I began to read the KJV version of the Bible since I heard in multiple services that the Bible contained the key to life and everlasting life. Until then, I only read the Bible occasionally and not religiously.

Then, upon reading, I was confused again since my secret mentor was going off to college after he finished his senior year, and I was in the 5th grade at school. I felt devastated until I got home and found this verse after much scouring through the Bible. I landed upon Proverbs 18:24 which says in the KJV:

A man that hath friends must shew himself friendly: and there is a friend that sticketh closer than a brother.

It was undeniable that the Holy Spirit showed me this in the time of greatest need that Jesus sticks closer than a brother.  Despite my sadness of losing my mentor to college, I had an even better Holy Mentor, Jesus Christ. From this time on, however, my Holy Mentor would not let me down as long as I stuck with Him (John 6:60-70). And with my new Holy Mentor, I knew I was prepared for anything, for shortly after my 18th birthday God would allow me to undergo the most horrific of trials.

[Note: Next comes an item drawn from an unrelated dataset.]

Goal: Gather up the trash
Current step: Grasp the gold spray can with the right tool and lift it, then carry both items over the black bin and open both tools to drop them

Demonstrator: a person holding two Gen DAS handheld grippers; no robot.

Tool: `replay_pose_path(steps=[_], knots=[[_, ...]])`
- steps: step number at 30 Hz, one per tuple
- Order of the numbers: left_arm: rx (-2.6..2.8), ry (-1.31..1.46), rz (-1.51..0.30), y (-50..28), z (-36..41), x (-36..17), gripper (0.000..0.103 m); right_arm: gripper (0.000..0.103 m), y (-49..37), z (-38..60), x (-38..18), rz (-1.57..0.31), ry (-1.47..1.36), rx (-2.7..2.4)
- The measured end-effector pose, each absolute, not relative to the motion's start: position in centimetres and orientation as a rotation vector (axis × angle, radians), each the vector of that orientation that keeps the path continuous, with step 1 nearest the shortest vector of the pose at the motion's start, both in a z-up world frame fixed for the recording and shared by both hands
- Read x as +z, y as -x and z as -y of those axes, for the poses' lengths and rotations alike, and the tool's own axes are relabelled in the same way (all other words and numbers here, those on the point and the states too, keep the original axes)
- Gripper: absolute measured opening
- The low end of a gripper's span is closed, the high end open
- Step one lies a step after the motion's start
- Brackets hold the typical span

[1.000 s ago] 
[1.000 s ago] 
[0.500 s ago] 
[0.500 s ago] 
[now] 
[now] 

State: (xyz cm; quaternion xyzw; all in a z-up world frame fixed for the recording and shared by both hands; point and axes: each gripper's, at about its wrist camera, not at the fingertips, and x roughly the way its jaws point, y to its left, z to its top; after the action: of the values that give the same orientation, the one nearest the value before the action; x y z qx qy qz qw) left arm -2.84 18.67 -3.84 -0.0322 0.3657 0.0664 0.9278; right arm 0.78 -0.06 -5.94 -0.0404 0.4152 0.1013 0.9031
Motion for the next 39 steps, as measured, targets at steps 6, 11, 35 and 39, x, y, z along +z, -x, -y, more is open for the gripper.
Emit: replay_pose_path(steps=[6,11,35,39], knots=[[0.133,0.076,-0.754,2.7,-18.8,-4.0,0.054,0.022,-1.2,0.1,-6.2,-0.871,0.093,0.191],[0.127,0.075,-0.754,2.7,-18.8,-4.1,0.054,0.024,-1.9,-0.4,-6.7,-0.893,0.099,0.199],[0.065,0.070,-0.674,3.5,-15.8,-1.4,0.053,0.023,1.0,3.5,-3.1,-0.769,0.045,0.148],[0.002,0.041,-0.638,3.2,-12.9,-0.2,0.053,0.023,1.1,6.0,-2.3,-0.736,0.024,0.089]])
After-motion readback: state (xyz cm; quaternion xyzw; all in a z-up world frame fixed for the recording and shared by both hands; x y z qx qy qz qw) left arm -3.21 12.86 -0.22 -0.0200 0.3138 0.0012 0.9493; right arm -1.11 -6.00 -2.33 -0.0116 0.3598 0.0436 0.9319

Throughout my high school years, I dedicated myself in pursuit of what I thought was my God-given dream. I began with preaching in front of my youth group. Then in front of my church, in front of local churches, in front of regional churches,  I took every opportunity to preach to youth as I did winter retreats and summer camps. The top brass of the Northern New England Assemblies of God came down to check on how I and the rest of the preaching teens were doing. That is occasion for pride to set in, so I gave all the glory to God as I took first place in the preaching competition in an Assembly of God summer camp.

It all fell in line with what Spiritual Rhythm had to say, especially this portion of the book. But then came the dream/nightmare which I couldn’t wake out of. This happened about 2 weeks before I graduated from high school. And my dream came to real life just 3 weeks later after my high school graduation and 2 weeks after my 18th birthday. In Monty Python and the Holy Grail, like Sir Lancelot, I decided to answer all 3 questions. However, I didn’t answer one of them correctly. …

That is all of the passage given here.